Marta Morvillo is post-doctoral researcher at the Amsterdam Centre for European Law and Governance (ACELG), University of Amsterdam. Before joining ACELG in 2018 as Marie Skłodowska Curie fellow, she was Max Weber fellow at the European University Institute in Florence (2017-2018) and post-doctoral researcher at the University of Bologna (2015-2017). Marta holds a Ph.D. in Constitutional law from the University of Bologna (2012-2015), an LL.M. in Public law and global governance from King’s College London (2012), and a law degree from the University of Bologna (2011).
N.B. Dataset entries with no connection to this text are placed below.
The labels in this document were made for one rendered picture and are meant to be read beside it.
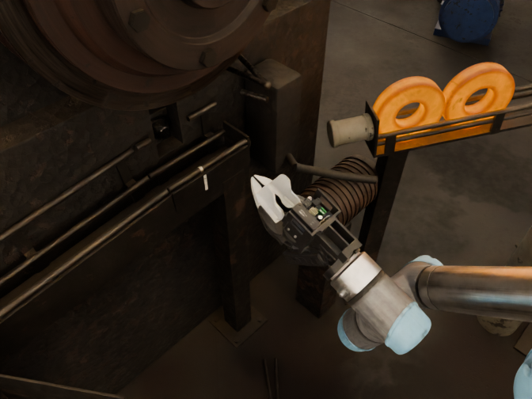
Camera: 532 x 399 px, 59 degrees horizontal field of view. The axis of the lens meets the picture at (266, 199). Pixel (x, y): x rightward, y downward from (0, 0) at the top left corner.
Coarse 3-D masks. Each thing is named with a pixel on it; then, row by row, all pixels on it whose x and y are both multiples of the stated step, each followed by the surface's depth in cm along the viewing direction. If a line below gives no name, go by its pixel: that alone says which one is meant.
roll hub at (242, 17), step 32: (96, 0) 51; (128, 0) 50; (160, 0) 53; (192, 0) 55; (224, 0) 58; (256, 0) 63; (128, 32) 52; (160, 32) 55; (192, 32) 59; (224, 32) 63; (256, 32) 67; (192, 64) 61
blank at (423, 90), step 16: (400, 80) 97; (416, 80) 96; (384, 96) 98; (400, 96) 96; (416, 96) 97; (432, 96) 98; (384, 112) 99; (416, 112) 104; (432, 112) 101; (384, 128) 102; (400, 128) 103
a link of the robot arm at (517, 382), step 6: (528, 354) 47; (528, 360) 45; (522, 366) 45; (528, 366) 45; (522, 372) 45; (528, 372) 45; (516, 378) 46; (522, 378) 45; (528, 378) 44; (516, 384) 46; (522, 384) 45; (528, 384) 44; (516, 390) 46; (522, 390) 45; (528, 390) 45; (516, 396) 46; (522, 396) 45; (528, 396) 45
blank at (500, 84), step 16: (480, 64) 97; (496, 64) 98; (464, 80) 97; (480, 80) 97; (496, 80) 98; (512, 80) 98; (448, 96) 99; (464, 96) 99; (496, 96) 101; (512, 96) 102; (448, 112) 102; (464, 112) 103; (480, 112) 104
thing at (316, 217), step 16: (320, 192) 74; (304, 208) 72; (320, 208) 74; (336, 208) 73; (288, 224) 74; (304, 224) 71; (320, 224) 71; (336, 224) 72; (288, 240) 75; (304, 240) 72; (320, 240) 72; (336, 240) 71; (352, 240) 71; (336, 256) 71
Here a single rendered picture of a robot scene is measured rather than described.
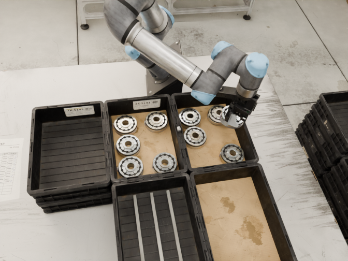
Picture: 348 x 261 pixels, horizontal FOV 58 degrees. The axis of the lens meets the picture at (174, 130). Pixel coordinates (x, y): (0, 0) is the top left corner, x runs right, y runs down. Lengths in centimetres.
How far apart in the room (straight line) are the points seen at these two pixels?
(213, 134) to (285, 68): 181
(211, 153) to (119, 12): 70
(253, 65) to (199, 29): 229
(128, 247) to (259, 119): 96
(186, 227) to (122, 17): 79
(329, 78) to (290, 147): 165
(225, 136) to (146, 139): 36
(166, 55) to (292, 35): 258
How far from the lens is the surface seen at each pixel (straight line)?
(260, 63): 104
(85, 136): 145
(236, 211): 132
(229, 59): 108
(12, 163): 162
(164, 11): 148
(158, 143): 140
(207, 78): 107
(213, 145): 143
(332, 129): 212
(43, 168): 141
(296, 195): 159
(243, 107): 119
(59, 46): 313
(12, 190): 155
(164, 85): 154
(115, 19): 108
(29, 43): 322
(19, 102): 181
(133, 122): 142
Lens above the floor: 203
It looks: 56 degrees down
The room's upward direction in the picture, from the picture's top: 8 degrees clockwise
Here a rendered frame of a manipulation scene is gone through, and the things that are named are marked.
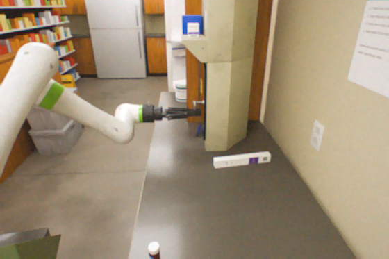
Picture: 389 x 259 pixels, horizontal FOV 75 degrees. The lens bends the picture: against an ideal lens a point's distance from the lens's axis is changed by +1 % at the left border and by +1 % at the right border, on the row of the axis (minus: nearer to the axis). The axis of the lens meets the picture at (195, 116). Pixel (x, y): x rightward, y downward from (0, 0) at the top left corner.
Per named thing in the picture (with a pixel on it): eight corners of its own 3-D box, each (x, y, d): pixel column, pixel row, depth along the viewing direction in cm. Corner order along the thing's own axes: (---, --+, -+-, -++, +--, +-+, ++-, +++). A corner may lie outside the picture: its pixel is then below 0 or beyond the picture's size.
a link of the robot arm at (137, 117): (114, 98, 129) (119, 114, 136) (110, 116, 119) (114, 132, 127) (142, 98, 129) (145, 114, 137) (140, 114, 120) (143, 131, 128)
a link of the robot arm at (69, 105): (68, 82, 105) (55, 97, 110) (58, 99, 97) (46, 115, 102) (140, 123, 124) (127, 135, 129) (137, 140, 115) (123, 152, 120)
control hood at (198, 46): (201, 51, 145) (201, 32, 140) (207, 62, 115) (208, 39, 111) (181, 51, 144) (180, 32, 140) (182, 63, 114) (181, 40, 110)
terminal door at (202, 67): (200, 118, 161) (201, 54, 144) (205, 142, 133) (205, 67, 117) (199, 118, 161) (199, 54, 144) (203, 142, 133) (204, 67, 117)
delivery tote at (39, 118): (83, 110, 345) (78, 87, 331) (64, 130, 290) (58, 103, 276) (51, 111, 342) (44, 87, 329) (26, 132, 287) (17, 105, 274)
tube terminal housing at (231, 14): (239, 123, 165) (249, -8, 134) (252, 150, 135) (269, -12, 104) (201, 124, 164) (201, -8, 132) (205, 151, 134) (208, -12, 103)
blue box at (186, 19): (200, 32, 140) (200, 14, 136) (201, 34, 130) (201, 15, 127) (182, 32, 139) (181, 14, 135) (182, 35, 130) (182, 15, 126)
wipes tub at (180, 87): (191, 96, 214) (191, 79, 208) (192, 101, 202) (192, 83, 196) (176, 96, 213) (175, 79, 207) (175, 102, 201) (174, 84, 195)
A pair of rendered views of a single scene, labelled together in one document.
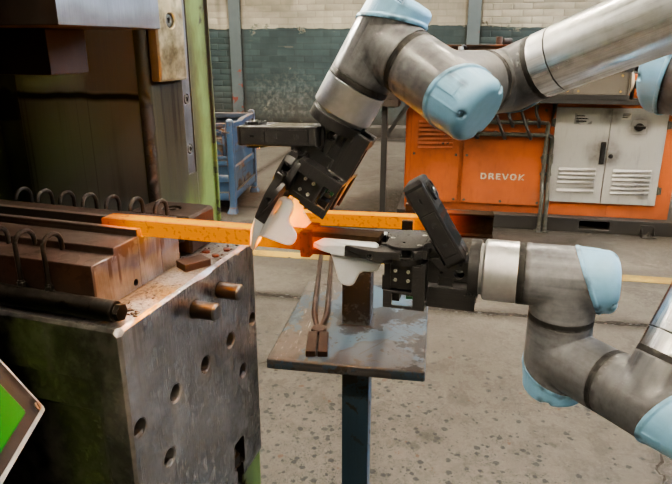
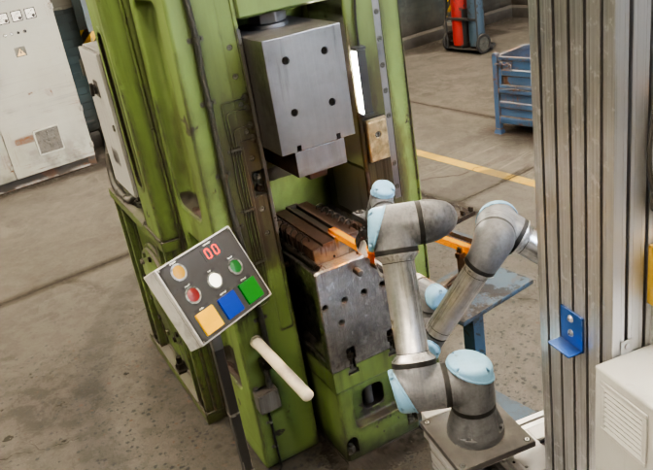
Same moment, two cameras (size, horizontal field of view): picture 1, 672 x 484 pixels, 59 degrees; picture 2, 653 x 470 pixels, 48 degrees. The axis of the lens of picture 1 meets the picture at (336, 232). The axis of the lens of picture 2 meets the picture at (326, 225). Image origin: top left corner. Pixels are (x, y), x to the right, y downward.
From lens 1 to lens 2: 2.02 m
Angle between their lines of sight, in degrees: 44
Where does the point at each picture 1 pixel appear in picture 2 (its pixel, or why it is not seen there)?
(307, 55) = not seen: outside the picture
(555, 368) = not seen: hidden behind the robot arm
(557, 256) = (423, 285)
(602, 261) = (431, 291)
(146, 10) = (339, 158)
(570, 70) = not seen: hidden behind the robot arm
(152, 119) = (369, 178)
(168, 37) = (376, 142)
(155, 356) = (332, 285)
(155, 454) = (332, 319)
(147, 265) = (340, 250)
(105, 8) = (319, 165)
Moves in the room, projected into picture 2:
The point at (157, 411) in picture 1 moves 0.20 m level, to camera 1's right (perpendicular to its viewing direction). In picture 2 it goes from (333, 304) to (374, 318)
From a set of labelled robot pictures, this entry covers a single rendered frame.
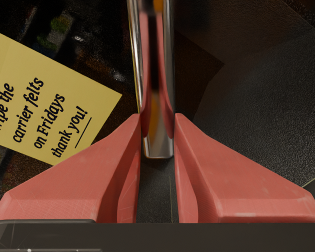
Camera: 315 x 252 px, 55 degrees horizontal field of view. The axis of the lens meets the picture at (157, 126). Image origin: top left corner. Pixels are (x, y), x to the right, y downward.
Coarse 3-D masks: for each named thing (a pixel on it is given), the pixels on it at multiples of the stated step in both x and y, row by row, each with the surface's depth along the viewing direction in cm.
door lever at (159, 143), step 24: (144, 0) 10; (168, 0) 10; (144, 24) 10; (168, 24) 10; (144, 48) 11; (168, 48) 11; (144, 72) 11; (168, 72) 11; (144, 96) 12; (168, 96) 12; (144, 120) 13; (168, 120) 13; (144, 144) 14; (168, 144) 13
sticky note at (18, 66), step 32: (0, 64) 16; (32, 64) 16; (0, 96) 18; (32, 96) 18; (64, 96) 18; (96, 96) 18; (0, 128) 19; (32, 128) 19; (64, 128) 19; (96, 128) 19
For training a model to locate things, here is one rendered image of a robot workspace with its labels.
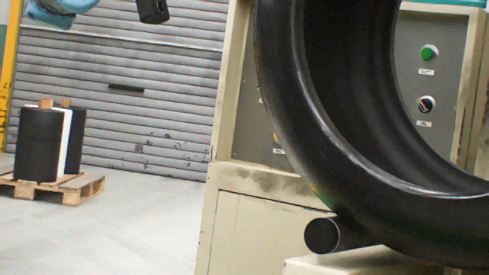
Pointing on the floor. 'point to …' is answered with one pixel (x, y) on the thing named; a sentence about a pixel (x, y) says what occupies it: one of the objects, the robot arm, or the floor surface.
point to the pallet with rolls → (51, 155)
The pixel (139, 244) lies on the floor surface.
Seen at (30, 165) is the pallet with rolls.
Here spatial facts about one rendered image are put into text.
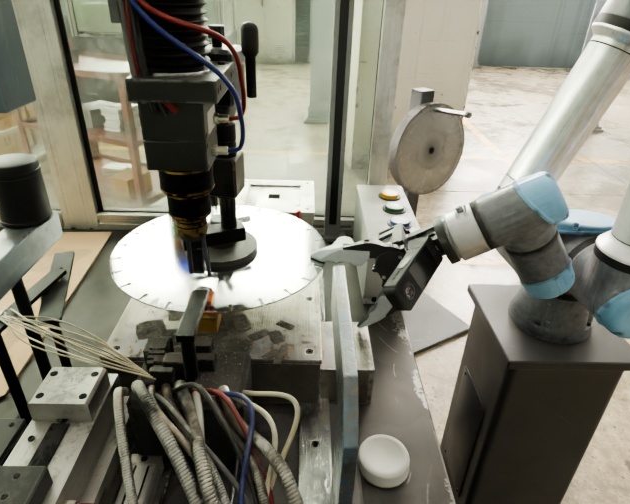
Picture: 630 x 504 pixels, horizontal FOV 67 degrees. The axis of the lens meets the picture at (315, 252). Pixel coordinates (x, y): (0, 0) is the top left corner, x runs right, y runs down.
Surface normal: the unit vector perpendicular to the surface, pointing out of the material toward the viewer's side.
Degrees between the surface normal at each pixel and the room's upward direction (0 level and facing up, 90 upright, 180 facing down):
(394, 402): 0
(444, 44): 90
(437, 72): 90
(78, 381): 0
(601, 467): 0
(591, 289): 91
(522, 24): 90
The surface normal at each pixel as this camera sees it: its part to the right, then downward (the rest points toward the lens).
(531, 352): 0.03, -0.87
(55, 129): 0.01, 0.50
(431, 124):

Marta’s expertise lies at the interface of EU law, constitutional law, and risk regulation. Her current research focus is on the interaction between technical and democratic legitimacy and in particular on the development of a constitutional framework for experts’ involvement in EU decision-making. In her doctoral thesis, titled ‘Who decides on technical legislation? Analyzing the dialogue between politics and expertise in drafting and applying technical legislation’, she focused on the genetic aspects of such rules and outlined the paradigms according to which technical contents influence legislative processes at domestic level. Her broader research interests include comparative and EU constitutional law.

Research Project

The constitutional place of expertise. Developing a constitutional framework for experts’ involvement in EU decision-making. The legitimacy of expert-based decisions is a recurring problem in EU regulatory decision-making. Technical complexity is common to many policy fields at EU level, ranging from financial governance to health and environmental protection, so that the participation of scientific and economic expertise is an intrinsic element of most decision-making processes. The high complexity characterising the issues at stake fully justifies the involvement of experts. However, in a multi-level context such as the EU’s, this has often resulted in an apparent neutralisation of political issues into merely technical assessments, to the detriment of accountable, inclusive and epistemically sound deliberations. How can technical and democratic legitimacy be reconciled in a supranational polity? My research addresses this question from a constitutional standpoint. In particular, it explores the potential of constitutional principles such as participation, transparency and rational administrative decision-making as triggers of dialectic learning processes between courts and decision-makers. In doing so, it builds on a systematic investigation of how European Courts (Court of Justice and General Court) frame such principles when reviewing expert-based decisions and on the analysis of the relevant institutional practices, in order to assess how decision-makers respond to judicial activity. It aims at understanding how the legitimacy of expert-based rule-making could be enhanced through its constitutionalisation. Its overall goal is to develop a comprehensive constitutional approach to expertise, bridging the divides between different types of expertise and policy areas, under the common lens of EU constitutional principles.